Season to taste with salt and pepper.
Pistou linguine. We recommend about 1 2 tsp 1 tsp salt and 1 8 tsp 1 4 tsp pepper. Bring the soup to a boil and simmer a few minutes until the pasta is cooked. Process until basil is finely chopped scraping down sides of bowl occasionally.
Taste and adjust seasoning as desired. Pistou is an olive oil based basil sauce from the south of france that closely resembles ligurian pesto. Cook linguine per package directions.
The pistou is incorporated into the soup just before serving. Add basil and 1 2 teaspoon salt. Season with pepper and cook stirring occasionally until the vegetables are completely cooked.
Cook the linguine in a large pan of salted boiling.

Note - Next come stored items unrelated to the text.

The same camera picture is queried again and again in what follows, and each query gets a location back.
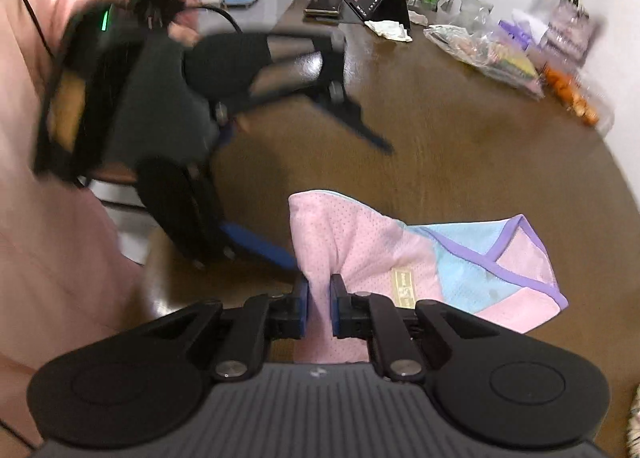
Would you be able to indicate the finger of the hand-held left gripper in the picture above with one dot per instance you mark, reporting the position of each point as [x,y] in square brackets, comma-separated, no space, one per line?
[260,245]
[365,130]

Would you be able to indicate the person's left hand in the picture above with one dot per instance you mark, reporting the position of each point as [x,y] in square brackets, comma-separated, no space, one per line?
[182,34]

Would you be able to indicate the purple tissue pack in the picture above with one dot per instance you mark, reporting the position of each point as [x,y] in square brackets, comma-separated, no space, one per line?
[520,30]

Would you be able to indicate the person's pink jacket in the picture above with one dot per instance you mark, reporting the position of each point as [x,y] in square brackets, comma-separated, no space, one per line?
[50,263]

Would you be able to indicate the crumpled white tissue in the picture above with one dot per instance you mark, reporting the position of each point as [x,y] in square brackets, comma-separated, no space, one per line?
[390,30]

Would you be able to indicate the pink white textured vase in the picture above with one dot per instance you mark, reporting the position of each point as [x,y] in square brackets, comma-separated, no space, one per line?
[572,33]

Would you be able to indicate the clear plastic bag of snacks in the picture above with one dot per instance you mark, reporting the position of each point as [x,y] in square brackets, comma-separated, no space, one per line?
[490,58]

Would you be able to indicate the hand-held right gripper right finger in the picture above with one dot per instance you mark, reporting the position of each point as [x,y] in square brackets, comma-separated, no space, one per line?
[336,310]

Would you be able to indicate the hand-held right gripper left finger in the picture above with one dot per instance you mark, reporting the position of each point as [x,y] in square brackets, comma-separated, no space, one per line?
[301,310]

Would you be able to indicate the pink blue mesh vest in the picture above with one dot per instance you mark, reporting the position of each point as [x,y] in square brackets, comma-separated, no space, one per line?
[380,248]

Add the cooked beans and their liquid then the peas and pasta plus 2 quarts 2l water. Finely chop garlic in processor.
In a wok or deep frying pan melt the butter over high heat and add the mushrooms stirring to prevent burning. Drain and reserve 2 tbs of the pasta water. Keep the pistou sauce in a sealed jar in the fridge for up to 3 days.
Season to taste with salt and black pepper. Check the sauce consistency and add more pasta water to thin sauce as desired. Add the pea pistou.